Example CloudWatch Alarm Configuration (Conceptual):

# Using AWS CLI for CloudWatch Alarms (adapt for GCP Monitoring if needed)
aws cloudwatch put-metric-alarm \
    --alarm-name "DynamoDB-High-Write-Throttle-MyTable" \
    --alarm-description "High write throttling on DynamoDB table MyTable" \
    --metric-name WriteThrottleEvents \
    --namespace "AWS/DynamoDB" \
    --statistic Sum \
    --period 300 \
    --threshold 0 \
    --comparison-operator GreaterThanThreshold \
    --evaluation-periods 2 \
    --datapoints-to-alarm 2 \
    --treat-missing-data notBreaching \
    --dimensions Name=TableName,Value=MyTable \
    --alarm-actions arn:aws:sns:us-east-1:123456789012:MySNSTopic

In a multi-cloud or hybrid setup, you might use tools like Prometheus with the DynamoDB Exporter or custom scripts pushing metrics via the Cloud Monitoring API to achieve unified visibility.

Automated Scaling and Performance Tuning

Monitoring data should feed directly into your scaling and tuning strategies.

PHP Application Scaling

Use GCP’s Managed Instance Groups (MIGs) with Autoscaling. Configure autoscaling based on metrics like:

CPU Utilization: A common and effective metric.
Load Balancer Serving Capacity: Scales based on the load balancer’s perceived load.
Custom Metrics: e.g., queue depth if using a background job system.

gcloud compute instance-groups managed set-autoscaling php-mig \
    --zone=us-central1-a \
    --min-num-replicas=2 \
    --max-num-replicas=10 \
    --target-cpu-utilization=0.7

DynamoDB Autoscaling

DynamoDB supports Application Auto Scaling. Configure it to adjust provisioned throughput based on actual consumption patterns. This is far more efficient than manual adjustments.

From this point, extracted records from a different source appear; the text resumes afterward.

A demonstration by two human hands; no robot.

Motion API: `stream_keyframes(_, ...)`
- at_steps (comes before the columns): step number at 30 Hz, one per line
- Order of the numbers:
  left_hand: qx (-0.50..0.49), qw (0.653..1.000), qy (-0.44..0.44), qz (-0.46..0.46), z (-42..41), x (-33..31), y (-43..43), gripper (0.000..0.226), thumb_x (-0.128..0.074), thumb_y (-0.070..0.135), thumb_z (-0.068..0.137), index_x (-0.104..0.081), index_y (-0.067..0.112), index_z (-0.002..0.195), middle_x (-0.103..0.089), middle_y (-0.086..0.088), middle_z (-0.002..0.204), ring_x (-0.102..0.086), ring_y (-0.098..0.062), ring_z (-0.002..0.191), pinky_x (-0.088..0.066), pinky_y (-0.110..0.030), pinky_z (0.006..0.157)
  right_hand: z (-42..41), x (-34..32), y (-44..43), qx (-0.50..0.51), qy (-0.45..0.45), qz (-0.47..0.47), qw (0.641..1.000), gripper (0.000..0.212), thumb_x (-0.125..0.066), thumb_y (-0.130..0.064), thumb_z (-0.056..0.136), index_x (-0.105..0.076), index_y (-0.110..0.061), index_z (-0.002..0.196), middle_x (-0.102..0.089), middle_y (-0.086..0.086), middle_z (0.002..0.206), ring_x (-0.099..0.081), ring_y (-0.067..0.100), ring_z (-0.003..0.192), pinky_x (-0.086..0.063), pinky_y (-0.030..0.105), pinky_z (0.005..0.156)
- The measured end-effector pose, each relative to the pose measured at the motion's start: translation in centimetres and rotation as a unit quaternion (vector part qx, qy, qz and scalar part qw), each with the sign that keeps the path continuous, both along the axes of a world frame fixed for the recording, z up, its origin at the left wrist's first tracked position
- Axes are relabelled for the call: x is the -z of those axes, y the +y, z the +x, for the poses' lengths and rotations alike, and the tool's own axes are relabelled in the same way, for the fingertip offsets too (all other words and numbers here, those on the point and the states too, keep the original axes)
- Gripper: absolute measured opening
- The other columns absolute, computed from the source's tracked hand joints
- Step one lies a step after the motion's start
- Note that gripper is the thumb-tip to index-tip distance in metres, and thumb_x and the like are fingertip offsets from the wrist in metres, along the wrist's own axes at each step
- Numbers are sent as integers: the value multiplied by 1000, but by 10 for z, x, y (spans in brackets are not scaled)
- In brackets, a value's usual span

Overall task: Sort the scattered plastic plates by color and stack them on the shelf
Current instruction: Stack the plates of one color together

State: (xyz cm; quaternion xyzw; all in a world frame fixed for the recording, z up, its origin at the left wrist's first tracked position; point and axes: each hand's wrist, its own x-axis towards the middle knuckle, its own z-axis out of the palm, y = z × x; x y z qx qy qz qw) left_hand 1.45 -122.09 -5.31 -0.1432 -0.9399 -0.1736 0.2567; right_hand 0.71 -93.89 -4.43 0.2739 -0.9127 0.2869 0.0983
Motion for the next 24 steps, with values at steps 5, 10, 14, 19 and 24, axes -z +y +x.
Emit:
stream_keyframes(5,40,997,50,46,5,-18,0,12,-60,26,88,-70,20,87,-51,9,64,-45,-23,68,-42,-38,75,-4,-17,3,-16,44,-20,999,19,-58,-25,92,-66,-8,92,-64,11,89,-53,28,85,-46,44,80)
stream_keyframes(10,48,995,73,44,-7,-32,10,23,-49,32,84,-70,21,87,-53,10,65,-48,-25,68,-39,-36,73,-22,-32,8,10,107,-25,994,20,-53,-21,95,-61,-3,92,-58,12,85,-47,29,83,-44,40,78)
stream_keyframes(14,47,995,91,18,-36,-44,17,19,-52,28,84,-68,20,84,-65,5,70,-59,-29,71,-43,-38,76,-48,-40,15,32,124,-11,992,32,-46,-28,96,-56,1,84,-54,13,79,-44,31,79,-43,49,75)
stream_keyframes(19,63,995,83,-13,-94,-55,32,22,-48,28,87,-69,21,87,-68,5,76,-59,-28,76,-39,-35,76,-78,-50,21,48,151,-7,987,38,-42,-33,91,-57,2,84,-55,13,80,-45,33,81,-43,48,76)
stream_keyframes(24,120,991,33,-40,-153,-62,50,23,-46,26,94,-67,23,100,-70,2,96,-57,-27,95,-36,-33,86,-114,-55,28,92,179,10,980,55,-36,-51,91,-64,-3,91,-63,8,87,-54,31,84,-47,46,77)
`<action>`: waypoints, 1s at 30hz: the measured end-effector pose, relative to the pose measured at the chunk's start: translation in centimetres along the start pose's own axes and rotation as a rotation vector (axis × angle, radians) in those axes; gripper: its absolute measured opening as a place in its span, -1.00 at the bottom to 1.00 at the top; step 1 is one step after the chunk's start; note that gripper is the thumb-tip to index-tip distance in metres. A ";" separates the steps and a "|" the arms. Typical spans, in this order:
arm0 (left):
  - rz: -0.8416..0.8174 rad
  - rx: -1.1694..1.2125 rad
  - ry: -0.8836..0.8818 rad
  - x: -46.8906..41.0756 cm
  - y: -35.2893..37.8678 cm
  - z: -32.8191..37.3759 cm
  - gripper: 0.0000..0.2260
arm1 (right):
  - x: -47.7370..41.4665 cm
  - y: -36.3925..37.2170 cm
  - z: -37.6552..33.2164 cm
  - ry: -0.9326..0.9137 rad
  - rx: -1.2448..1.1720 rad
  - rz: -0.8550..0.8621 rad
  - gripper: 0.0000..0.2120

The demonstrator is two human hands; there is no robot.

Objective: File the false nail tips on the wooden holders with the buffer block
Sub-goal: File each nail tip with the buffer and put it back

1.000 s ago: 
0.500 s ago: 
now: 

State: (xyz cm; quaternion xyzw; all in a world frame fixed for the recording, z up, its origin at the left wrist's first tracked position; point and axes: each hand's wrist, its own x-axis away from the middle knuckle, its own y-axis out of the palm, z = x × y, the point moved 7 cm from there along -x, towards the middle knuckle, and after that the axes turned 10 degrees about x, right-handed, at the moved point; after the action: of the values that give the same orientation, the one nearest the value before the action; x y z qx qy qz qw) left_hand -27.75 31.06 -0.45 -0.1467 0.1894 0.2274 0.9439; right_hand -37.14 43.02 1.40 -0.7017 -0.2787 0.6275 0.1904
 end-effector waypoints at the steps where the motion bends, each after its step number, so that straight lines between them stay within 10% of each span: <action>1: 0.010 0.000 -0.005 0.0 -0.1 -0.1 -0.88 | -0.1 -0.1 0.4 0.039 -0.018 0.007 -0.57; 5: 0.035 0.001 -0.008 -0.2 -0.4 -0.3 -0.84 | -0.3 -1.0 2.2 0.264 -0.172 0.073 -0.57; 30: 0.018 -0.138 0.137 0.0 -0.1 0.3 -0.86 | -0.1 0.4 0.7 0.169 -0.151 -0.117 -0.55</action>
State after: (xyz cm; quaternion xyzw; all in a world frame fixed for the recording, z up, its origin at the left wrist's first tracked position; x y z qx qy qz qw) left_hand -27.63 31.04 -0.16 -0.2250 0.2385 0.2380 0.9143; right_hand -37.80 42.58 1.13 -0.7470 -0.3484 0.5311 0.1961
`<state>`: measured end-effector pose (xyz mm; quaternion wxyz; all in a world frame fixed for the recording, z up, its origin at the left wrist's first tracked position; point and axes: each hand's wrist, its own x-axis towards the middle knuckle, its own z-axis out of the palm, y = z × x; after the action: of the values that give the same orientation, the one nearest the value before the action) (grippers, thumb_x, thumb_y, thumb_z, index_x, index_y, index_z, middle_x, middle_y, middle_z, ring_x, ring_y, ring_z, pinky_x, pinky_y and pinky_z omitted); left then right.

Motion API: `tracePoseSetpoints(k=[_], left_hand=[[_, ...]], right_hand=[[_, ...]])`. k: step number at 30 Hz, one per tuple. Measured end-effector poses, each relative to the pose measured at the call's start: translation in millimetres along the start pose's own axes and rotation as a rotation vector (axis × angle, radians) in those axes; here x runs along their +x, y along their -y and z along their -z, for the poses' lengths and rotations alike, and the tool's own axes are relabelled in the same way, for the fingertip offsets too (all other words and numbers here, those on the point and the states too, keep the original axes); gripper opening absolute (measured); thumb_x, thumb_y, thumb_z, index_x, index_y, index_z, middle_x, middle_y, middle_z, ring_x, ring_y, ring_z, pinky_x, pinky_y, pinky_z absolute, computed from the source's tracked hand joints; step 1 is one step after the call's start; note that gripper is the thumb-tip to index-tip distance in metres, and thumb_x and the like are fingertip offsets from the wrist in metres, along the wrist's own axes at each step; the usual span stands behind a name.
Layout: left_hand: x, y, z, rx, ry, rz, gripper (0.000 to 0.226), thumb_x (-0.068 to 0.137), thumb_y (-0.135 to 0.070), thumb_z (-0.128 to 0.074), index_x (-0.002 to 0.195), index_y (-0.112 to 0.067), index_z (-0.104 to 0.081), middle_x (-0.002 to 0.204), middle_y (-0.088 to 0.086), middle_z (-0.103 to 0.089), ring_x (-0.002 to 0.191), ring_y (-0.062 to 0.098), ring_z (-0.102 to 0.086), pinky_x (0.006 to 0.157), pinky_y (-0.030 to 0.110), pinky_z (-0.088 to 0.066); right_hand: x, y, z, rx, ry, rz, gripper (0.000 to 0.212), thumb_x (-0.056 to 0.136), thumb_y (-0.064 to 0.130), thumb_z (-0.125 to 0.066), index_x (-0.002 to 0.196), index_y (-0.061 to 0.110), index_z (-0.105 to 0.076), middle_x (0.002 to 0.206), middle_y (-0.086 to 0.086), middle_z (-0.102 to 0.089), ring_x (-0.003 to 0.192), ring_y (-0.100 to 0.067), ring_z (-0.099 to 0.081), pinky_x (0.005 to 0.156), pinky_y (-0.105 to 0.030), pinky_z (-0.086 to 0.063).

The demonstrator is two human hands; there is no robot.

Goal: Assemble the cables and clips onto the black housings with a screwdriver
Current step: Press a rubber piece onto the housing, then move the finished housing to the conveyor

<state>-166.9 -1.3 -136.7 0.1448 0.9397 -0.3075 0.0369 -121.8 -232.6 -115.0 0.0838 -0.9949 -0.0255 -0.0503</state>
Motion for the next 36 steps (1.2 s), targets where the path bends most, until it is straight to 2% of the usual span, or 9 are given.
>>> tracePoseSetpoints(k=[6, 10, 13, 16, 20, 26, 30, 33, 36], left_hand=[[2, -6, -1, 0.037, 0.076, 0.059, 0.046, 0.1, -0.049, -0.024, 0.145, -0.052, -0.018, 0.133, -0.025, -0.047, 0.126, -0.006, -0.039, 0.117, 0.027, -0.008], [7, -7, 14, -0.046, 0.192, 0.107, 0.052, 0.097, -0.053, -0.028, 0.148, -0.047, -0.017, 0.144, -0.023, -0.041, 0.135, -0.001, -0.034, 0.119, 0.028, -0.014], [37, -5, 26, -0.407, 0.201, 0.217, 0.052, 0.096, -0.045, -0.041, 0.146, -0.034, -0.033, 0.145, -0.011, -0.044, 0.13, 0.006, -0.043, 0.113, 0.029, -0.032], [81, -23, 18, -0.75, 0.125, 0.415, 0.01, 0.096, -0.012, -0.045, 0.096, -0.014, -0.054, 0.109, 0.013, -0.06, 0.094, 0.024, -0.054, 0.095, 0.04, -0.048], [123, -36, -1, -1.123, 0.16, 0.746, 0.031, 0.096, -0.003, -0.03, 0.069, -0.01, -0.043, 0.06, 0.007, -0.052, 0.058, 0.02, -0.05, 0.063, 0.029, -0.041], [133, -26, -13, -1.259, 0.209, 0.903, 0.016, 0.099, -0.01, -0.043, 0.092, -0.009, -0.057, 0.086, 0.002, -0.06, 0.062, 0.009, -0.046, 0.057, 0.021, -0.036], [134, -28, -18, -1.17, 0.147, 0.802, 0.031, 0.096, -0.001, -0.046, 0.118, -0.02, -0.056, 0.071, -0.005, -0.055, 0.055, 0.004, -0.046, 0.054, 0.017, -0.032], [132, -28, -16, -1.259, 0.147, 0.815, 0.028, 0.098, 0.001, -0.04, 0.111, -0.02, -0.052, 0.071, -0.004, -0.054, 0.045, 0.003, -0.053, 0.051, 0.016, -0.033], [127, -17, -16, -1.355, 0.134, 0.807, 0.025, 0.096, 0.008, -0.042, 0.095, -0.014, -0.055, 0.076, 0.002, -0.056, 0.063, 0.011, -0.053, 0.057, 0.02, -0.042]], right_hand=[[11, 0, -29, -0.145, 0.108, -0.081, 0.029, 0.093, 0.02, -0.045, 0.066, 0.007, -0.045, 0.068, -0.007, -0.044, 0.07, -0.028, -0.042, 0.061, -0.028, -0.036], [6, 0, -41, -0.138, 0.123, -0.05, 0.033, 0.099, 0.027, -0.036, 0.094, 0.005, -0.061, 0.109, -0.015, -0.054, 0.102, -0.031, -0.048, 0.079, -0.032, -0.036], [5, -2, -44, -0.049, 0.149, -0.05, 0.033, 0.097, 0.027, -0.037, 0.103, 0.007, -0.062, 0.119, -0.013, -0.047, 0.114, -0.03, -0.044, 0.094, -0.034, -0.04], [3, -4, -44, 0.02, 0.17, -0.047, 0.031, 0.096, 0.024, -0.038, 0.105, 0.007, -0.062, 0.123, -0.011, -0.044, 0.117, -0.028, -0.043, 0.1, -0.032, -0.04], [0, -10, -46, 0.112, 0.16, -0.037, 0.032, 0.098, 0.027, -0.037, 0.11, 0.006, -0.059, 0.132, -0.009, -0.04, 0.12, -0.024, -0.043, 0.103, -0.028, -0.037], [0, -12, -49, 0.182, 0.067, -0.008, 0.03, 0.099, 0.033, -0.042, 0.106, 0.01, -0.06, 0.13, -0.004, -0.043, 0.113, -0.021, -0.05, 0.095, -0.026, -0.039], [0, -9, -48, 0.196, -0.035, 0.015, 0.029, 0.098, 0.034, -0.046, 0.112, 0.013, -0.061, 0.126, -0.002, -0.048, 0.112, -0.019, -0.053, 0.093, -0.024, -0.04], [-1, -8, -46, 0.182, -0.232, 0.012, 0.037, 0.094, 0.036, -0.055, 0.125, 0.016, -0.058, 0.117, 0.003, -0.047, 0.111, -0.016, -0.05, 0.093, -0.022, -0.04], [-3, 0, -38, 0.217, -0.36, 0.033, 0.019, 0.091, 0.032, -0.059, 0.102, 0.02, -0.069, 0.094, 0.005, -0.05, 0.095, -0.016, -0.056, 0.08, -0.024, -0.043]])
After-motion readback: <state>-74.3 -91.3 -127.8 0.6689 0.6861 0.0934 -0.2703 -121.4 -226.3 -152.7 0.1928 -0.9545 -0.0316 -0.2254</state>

# Example using AWS CLI for DynamoDB Auto Scaling
aws application-autoscaling register-scalable-target \
    --service-namespace dynamodb \
    --scalable-dimension dynamodb:table:WriteCapacityUnits \
    --resource-id MyTable \
    --min-capacity 10 \
    --max-capacity 100

aws application-autoscaling put-scaling-policy \
    --policy-name MyTableWriteScalingPolicy \
    --service-namespace dynamodb \
    --scalable-dimension dynamodb:table:WriteCapacityUnits \
    --resource-id MyTable \
    --policy-type TargetTrackingScaling \
    --target-tracking-scaling-policy-configuration '{
        "TargetValue": 70.0,
        "PredefinedMetricSpecification": {
            "PredefinedMetricType": "DynamoDBWriteCapacityUtilization"
        }
    }'

Ensure your PHP application’s data access layer is designed to handle potential latency spikes during scaling events and that your DynamoDB table design (partition keys, sort keys) is optimized to distribute load evenly.